> _Assigned task_
If a picture appears in the records, skip it; copy everything else exactly.

> _Data extract_
● ● ●

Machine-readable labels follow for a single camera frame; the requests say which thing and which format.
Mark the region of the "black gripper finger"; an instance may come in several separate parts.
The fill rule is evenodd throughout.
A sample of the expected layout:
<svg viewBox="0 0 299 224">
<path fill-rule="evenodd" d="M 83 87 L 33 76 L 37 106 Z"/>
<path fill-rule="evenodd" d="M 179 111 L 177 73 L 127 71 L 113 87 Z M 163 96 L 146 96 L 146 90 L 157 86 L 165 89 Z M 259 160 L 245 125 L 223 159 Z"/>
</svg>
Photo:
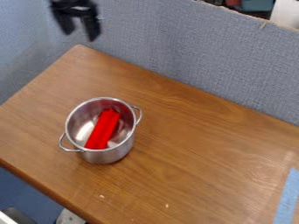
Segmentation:
<svg viewBox="0 0 299 224">
<path fill-rule="evenodd" d="M 73 17 L 67 14 L 61 13 L 59 11 L 54 12 L 55 19 L 61 26 L 61 29 L 66 35 L 71 35 L 75 31 L 75 23 Z"/>
<path fill-rule="evenodd" d="M 93 42 L 101 35 L 101 20 L 94 16 L 85 16 L 82 18 L 85 30 L 89 36 L 89 41 Z"/>
</svg>

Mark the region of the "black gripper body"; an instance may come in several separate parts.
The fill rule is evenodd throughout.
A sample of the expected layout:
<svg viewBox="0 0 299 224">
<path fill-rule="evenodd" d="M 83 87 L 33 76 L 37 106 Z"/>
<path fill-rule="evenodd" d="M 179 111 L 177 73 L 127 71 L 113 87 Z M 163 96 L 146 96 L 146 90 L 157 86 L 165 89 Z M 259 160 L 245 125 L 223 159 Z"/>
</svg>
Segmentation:
<svg viewBox="0 0 299 224">
<path fill-rule="evenodd" d="M 51 12 L 55 16 L 97 17 L 99 15 L 93 0 L 51 0 Z"/>
</svg>

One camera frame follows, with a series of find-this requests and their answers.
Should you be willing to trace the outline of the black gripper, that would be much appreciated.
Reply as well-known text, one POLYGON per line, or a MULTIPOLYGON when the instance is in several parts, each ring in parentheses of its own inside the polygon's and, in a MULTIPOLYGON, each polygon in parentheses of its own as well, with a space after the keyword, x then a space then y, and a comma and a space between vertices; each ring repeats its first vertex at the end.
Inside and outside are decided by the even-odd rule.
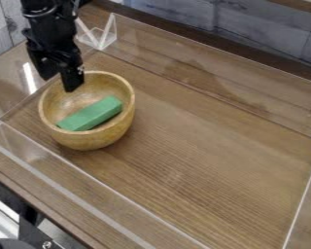
POLYGON ((26 52, 40 77, 48 81, 60 74, 65 92, 84 84, 84 66, 74 44, 76 11, 73 9, 22 9, 29 28, 22 31, 26 52))

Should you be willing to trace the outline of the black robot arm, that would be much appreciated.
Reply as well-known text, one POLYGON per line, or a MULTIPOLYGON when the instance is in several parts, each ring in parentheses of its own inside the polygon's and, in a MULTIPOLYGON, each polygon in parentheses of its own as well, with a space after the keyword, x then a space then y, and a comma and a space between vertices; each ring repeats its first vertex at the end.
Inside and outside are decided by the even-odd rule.
POLYGON ((74 44, 76 11, 70 0, 21 0, 29 28, 22 30, 26 52, 44 80, 61 75, 65 92, 84 83, 81 51, 74 44))

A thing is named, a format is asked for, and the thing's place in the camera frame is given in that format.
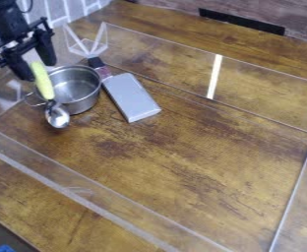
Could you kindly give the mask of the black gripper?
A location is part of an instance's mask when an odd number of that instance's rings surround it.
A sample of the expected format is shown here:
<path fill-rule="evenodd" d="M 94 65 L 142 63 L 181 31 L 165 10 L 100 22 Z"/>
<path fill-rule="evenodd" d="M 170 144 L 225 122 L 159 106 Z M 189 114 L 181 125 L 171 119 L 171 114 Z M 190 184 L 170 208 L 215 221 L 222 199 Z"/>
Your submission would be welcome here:
<path fill-rule="evenodd" d="M 16 76 L 32 82 L 36 77 L 23 55 L 32 49 L 46 66 L 56 64 L 54 30 L 47 17 L 28 24 L 24 18 L 0 18 L 0 67 L 9 66 Z"/>

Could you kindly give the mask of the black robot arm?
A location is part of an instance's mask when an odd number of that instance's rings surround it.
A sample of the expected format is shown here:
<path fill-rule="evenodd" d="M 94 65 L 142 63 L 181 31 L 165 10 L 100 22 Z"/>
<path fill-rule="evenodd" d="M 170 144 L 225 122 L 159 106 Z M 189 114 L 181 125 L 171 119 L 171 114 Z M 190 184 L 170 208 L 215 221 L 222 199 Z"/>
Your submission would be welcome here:
<path fill-rule="evenodd" d="M 24 60 L 24 55 L 32 49 L 38 51 L 46 66 L 56 64 L 54 35 L 47 17 L 40 17 L 30 24 L 17 0 L 0 0 L 0 67 L 9 67 L 21 80 L 32 82 L 36 79 Z"/>

● ● ●

> _Task solution_
Machine-readable labels follow for a single camera frame; the requests say which thing and which format.
Mark the region of the "black gripper finger"; an instance may come in several separate parts.
The fill rule is evenodd throughout.
A sample of the expected layout:
<svg viewBox="0 0 299 224">
<path fill-rule="evenodd" d="M 83 87 L 33 76 L 37 106 Z"/>
<path fill-rule="evenodd" d="M 179 111 L 177 73 L 127 71 L 113 87 Z M 163 96 L 146 96 L 146 90 L 157 86 L 165 89 Z M 259 160 L 245 125 L 223 159 Z"/>
</svg>
Photo:
Segmentation:
<svg viewBox="0 0 299 224">
<path fill-rule="evenodd" d="M 73 17 L 67 14 L 61 13 L 59 11 L 54 12 L 55 19 L 61 26 L 61 29 L 66 35 L 71 35 L 75 31 L 75 23 Z"/>
<path fill-rule="evenodd" d="M 93 42 L 101 35 L 101 20 L 94 16 L 85 16 L 82 18 L 85 30 L 89 36 L 89 41 Z"/>
</svg>

Mark the region of the "black gripper body"; an instance may come in several separate parts.
The fill rule is evenodd throughout.
A sample of the expected layout:
<svg viewBox="0 0 299 224">
<path fill-rule="evenodd" d="M 83 87 L 33 76 L 37 106 Z"/>
<path fill-rule="evenodd" d="M 179 111 L 177 73 L 127 71 L 113 87 Z M 163 96 L 146 96 L 146 90 L 157 86 L 165 89 Z M 259 160 L 245 125 L 223 159 Z"/>
</svg>
Segmentation:
<svg viewBox="0 0 299 224">
<path fill-rule="evenodd" d="M 51 12 L 55 16 L 97 17 L 99 15 L 93 0 L 51 0 Z"/>
</svg>

One camera frame follows, with a series of find-this requests and their answers.
Should you be willing to trace the outline of the black gripper, that would be much appreciated.
Reply as well-known text, one POLYGON per line, or a MULTIPOLYGON when the instance is in several parts, each ring in parentheses of its own inside the polygon's and, in a MULTIPOLYGON, each polygon in parentheses of its own as well, with a space after the keyword, x then a space then y, and a comma and a space between vertices; each ring repeats its first vertex at the end.
Inside and outside are decided by the even-odd rule.
POLYGON ((26 52, 40 77, 48 81, 60 74, 65 92, 84 84, 84 66, 74 44, 76 11, 73 9, 22 9, 29 28, 22 31, 26 52))

Should you be willing to trace the outline of the black robot arm, that would be much appreciated.
Reply as well-known text, one POLYGON per line, or a MULTIPOLYGON when the instance is in several parts, each ring in parentheses of its own inside the polygon's and, in a MULTIPOLYGON, each polygon in parentheses of its own as well, with a space after the keyword, x then a space then y, and a comma and a space between vertices; each ring repeats its first vertex at the end.
Inside and outside are decided by the even-odd rule.
POLYGON ((74 44, 76 11, 70 0, 21 0, 29 28, 22 30, 26 52, 44 80, 61 75, 65 92, 84 83, 81 51, 74 44))

A thing is named, a format is asked for, and the thing's place in the camera frame is given in that format.
Could you kindly give the mask of the black gripper?
A location is part of an instance's mask when an odd number of that instance's rings surround it.
A sample of the expected format is shown here:
<path fill-rule="evenodd" d="M 94 65 L 142 63 L 181 31 L 165 10 L 100 22 Z"/>
<path fill-rule="evenodd" d="M 170 144 L 225 122 L 159 106 Z M 189 114 L 181 125 L 171 119 L 171 114 Z M 190 184 L 170 208 L 215 221 L 222 199 Z"/>
Your submission would be welcome here:
<path fill-rule="evenodd" d="M 16 76 L 32 82 L 36 77 L 23 55 L 32 49 L 46 66 L 56 64 L 54 30 L 47 17 L 28 24 L 24 18 L 0 18 L 0 67 L 9 66 Z"/>

Could you kindly give the mask of the black robot arm?
A location is part of an instance's mask when an odd number of that instance's rings surround it.
A sample of the expected format is shown here:
<path fill-rule="evenodd" d="M 94 65 L 142 63 L 181 31 L 165 10 L 100 22 Z"/>
<path fill-rule="evenodd" d="M 170 144 L 225 122 L 159 106 Z M 189 114 L 181 125 L 171 119 L 171 114 Z M 190 184 L 170 208 L 215 221 L 222 199 Z"/>
Your submission would be welcome here:
<path fill-rule="evenodd" d="M 24 60 L 24 55 L 32 49 L 38 51 L 46 66 L 56 64 L 54 35 L 47 17 L 40 17 L 30 24 L 17 0 L 0 0 L 0 67 L 9 67 L 21 80 L 32 82 L 36 79 Z"/>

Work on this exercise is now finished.